* Work instructions *
Could you copy every line from the material below in which "part" appears?

* Data extracts *
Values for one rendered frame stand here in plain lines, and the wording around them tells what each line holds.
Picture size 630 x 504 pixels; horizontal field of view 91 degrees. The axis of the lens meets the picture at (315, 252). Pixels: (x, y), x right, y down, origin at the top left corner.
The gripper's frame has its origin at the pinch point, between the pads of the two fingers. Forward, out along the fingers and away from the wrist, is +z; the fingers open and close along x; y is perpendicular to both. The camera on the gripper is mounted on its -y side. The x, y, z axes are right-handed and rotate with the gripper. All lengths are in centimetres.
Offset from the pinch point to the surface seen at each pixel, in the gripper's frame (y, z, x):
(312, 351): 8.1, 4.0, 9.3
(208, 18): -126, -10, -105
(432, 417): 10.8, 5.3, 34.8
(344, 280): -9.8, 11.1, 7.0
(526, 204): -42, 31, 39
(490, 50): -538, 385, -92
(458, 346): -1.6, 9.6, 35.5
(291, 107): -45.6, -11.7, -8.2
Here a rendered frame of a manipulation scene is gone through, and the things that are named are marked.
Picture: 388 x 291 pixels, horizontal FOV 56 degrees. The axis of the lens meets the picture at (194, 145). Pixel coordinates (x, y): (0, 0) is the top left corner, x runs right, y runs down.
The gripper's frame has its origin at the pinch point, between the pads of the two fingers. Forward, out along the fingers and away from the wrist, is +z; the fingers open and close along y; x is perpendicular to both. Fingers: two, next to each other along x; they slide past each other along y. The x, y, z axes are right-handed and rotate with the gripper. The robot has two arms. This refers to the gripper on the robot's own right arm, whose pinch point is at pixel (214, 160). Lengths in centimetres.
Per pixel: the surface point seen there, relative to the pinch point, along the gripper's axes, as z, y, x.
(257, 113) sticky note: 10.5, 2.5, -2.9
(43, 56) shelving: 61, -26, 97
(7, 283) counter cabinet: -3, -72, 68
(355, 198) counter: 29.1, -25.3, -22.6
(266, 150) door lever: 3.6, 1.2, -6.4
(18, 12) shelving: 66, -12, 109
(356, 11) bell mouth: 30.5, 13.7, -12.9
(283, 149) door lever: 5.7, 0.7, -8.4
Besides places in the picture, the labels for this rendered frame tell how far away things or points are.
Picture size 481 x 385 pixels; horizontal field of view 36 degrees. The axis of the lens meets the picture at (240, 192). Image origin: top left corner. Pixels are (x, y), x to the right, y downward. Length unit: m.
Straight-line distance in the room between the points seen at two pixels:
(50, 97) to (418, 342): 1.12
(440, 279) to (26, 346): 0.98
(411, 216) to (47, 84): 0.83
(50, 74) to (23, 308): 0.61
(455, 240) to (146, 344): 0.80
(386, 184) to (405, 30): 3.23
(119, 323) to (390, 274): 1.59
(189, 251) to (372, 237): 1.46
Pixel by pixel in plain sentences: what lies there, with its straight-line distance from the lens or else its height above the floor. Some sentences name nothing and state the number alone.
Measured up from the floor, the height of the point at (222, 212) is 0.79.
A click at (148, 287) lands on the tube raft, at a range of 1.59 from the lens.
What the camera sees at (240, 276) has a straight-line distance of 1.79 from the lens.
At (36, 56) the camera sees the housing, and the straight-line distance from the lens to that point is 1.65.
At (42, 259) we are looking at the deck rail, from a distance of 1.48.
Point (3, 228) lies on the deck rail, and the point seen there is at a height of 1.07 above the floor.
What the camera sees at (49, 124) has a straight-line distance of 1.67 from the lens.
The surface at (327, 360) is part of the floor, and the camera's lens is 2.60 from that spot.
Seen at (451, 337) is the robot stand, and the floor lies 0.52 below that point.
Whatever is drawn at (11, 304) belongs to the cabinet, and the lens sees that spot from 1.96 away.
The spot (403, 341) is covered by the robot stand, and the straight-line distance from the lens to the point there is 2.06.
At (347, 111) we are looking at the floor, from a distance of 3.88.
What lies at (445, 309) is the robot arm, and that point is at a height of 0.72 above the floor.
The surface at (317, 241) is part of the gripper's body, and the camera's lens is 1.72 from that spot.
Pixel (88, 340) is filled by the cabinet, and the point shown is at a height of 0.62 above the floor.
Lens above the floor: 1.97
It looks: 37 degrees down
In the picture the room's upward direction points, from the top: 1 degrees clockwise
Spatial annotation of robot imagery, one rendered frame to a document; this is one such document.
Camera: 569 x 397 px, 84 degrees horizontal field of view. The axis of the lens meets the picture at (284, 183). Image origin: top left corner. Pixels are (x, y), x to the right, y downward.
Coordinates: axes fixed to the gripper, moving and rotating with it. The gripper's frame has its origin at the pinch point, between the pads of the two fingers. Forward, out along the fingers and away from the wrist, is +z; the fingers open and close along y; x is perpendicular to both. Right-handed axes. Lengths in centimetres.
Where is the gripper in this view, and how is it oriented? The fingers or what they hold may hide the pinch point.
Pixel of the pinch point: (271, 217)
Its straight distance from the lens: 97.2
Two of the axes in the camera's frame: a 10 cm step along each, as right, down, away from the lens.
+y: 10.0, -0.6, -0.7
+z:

* Result below *
The surface at (327, 360) is part of the floor, and the camera's lens is 2.60 from that spot.
The surface at (317, 241) is part of the gripper's body, and the camera's lens is 1.72 from that spot.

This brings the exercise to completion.